_Exercise materials_:

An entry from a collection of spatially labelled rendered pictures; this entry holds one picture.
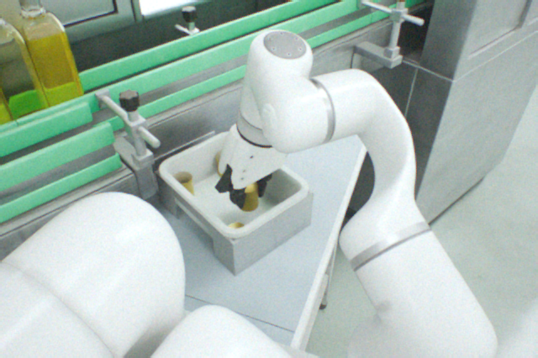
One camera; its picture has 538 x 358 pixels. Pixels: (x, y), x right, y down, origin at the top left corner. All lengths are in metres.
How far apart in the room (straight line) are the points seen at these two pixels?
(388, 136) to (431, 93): 0.84
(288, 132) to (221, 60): 0.45
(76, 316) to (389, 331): 0.28
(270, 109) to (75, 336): 0.29
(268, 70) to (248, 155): 0.14
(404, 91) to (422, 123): 0.11
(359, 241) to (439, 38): 0.92
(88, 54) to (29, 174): 0.37
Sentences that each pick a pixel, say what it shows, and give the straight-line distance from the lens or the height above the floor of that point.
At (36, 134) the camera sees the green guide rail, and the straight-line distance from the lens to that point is 0.75.
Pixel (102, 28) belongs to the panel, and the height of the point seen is 0.99.
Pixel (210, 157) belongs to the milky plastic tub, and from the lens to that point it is 0.86.
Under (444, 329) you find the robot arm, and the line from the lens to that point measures 0.42.
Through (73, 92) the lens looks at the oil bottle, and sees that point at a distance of 0.78.
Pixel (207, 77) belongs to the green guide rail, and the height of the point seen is 0.91.
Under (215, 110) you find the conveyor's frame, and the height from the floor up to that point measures 0.85.
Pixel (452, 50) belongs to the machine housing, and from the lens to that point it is 1.28.
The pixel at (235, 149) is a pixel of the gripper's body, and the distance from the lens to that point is 0.61.
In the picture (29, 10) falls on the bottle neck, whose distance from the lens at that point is 0.74.
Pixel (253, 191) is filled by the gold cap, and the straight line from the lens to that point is 0.72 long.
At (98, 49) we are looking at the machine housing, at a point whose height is 0.94.
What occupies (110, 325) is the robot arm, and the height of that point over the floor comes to 1.11.
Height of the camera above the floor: 1.34
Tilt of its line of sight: 42 degrees down
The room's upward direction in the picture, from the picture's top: straight up
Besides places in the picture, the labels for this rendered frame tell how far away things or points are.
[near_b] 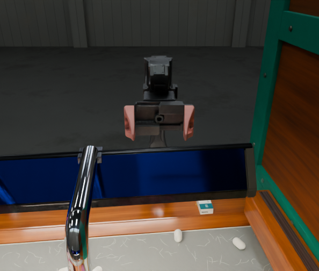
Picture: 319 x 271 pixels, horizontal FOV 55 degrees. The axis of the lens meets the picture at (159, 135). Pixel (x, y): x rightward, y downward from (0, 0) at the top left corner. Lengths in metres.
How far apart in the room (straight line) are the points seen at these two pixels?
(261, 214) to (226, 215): 0.15
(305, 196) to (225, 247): 0.24
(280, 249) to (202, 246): 0.21
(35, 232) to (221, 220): 0.49
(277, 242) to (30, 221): 0.61
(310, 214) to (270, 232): 0.09
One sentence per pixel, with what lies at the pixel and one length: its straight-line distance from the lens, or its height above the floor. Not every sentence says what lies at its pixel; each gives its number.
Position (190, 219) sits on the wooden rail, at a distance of 0.86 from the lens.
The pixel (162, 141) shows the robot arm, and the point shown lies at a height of 0.86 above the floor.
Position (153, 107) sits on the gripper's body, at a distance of 0.64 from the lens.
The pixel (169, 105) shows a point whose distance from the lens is 0.62.
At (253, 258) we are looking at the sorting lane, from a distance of 0.82.
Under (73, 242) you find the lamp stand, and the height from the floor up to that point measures 1.10.
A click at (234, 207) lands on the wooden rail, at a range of 0.91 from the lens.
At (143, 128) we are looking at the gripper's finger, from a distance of 0.64.
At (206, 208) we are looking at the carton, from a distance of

_Requirement_: Search the data for "pixels". Copy every matching line.

_Response below_:
One camera; its picture has 538 x 358 pixels. Pixels: (x, y), x right, y down, origin at the top left corner. All lengths are in metres.
How far apart in the room (straight line) are the points seen at these two pixels?
Picture: 319 x 271 pixels, horizontal FOV 55 degrees. The axis of the lens meets the picture at (159, 135). Pixel (x, y): x rightward, y downward from (0, 0) at the top left corner. Lengths in metres.
How far apart in the room (straight line) are the points seen at these two pixels?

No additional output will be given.